Problem to solve:
Work through the entries that follow and state how many lines contain the word "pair". Only the number is wanted.

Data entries
═══
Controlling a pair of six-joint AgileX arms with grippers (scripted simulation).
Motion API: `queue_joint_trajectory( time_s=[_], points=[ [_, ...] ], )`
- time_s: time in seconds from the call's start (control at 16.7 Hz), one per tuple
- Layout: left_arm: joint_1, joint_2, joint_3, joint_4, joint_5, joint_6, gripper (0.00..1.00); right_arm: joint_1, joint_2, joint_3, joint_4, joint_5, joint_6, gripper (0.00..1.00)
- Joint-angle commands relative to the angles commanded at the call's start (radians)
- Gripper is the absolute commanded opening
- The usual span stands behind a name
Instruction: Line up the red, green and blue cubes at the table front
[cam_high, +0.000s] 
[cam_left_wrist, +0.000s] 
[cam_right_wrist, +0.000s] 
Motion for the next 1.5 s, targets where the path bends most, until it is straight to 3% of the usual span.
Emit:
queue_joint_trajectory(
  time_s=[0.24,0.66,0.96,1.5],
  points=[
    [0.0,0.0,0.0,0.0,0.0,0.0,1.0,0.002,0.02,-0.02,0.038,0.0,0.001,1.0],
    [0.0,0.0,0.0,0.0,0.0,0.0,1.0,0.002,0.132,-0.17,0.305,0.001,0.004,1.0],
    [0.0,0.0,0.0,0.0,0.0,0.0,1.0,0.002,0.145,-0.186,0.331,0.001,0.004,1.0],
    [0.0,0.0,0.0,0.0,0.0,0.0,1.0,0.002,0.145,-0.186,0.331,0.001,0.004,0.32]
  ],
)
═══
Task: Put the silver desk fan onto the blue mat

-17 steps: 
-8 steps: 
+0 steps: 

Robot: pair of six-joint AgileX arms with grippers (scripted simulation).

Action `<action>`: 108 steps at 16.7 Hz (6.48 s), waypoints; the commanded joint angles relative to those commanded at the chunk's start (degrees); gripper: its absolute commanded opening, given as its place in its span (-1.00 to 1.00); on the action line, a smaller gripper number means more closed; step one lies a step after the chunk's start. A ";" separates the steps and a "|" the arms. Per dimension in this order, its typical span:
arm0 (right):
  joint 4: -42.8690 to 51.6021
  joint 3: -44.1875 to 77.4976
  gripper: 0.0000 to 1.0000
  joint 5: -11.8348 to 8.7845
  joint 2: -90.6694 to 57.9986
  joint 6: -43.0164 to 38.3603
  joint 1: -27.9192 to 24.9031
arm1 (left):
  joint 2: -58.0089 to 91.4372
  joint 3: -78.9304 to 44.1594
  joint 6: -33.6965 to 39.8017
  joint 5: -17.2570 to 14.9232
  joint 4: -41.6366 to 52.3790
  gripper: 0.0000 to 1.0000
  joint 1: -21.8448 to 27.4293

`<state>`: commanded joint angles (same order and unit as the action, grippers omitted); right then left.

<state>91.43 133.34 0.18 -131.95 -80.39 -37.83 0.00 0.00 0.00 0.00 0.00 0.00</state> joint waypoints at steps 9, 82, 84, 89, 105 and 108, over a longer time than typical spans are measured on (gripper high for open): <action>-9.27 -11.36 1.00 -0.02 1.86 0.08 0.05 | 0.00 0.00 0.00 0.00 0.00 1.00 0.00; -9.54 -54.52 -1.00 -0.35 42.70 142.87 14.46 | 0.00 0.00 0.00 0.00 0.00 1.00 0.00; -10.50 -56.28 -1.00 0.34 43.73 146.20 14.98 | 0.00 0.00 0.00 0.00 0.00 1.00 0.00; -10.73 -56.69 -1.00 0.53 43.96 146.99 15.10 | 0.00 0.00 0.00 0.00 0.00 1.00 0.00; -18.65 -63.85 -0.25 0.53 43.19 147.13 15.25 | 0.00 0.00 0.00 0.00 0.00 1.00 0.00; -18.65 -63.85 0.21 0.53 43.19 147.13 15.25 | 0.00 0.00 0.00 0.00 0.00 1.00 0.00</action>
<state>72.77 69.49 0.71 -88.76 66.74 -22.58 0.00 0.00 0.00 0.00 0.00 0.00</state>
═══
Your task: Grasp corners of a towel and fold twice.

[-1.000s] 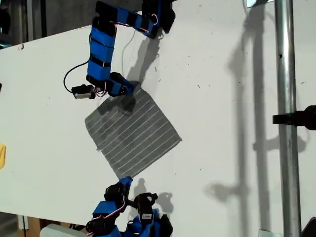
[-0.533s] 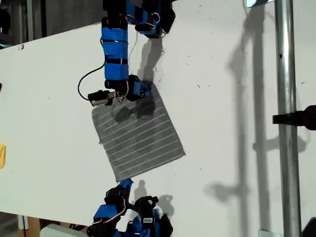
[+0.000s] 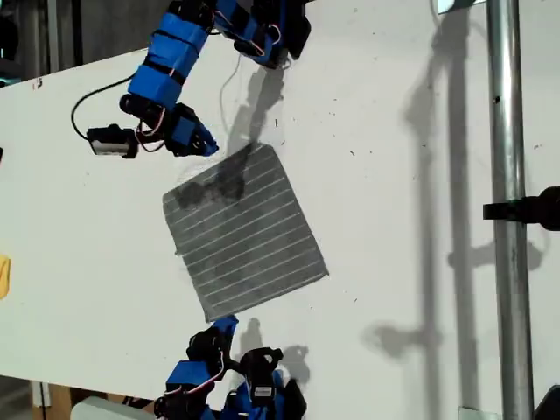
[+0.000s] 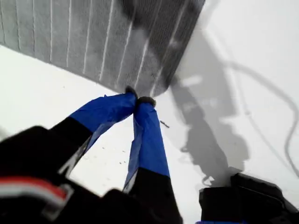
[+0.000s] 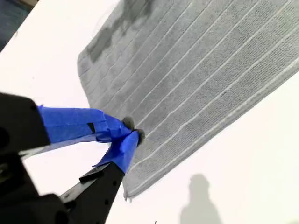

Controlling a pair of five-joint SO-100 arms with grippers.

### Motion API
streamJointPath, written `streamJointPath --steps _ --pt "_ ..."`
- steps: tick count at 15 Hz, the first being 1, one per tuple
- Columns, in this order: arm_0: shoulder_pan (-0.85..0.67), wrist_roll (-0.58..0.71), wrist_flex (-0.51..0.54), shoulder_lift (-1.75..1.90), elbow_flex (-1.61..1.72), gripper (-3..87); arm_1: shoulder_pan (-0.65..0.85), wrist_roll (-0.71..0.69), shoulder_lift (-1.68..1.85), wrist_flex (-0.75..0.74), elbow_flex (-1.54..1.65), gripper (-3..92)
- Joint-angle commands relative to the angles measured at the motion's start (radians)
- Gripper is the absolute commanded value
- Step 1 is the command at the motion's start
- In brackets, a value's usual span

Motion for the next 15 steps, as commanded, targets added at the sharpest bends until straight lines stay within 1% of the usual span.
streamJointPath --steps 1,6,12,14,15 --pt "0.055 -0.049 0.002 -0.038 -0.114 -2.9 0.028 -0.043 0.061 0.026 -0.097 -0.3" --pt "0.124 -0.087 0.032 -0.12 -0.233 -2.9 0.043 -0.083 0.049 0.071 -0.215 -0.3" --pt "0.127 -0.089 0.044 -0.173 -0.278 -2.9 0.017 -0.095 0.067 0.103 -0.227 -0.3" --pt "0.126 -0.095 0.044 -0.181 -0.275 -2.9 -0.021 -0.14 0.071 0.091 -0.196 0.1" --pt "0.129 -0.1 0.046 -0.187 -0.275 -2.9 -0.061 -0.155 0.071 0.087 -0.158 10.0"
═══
Your solution:
3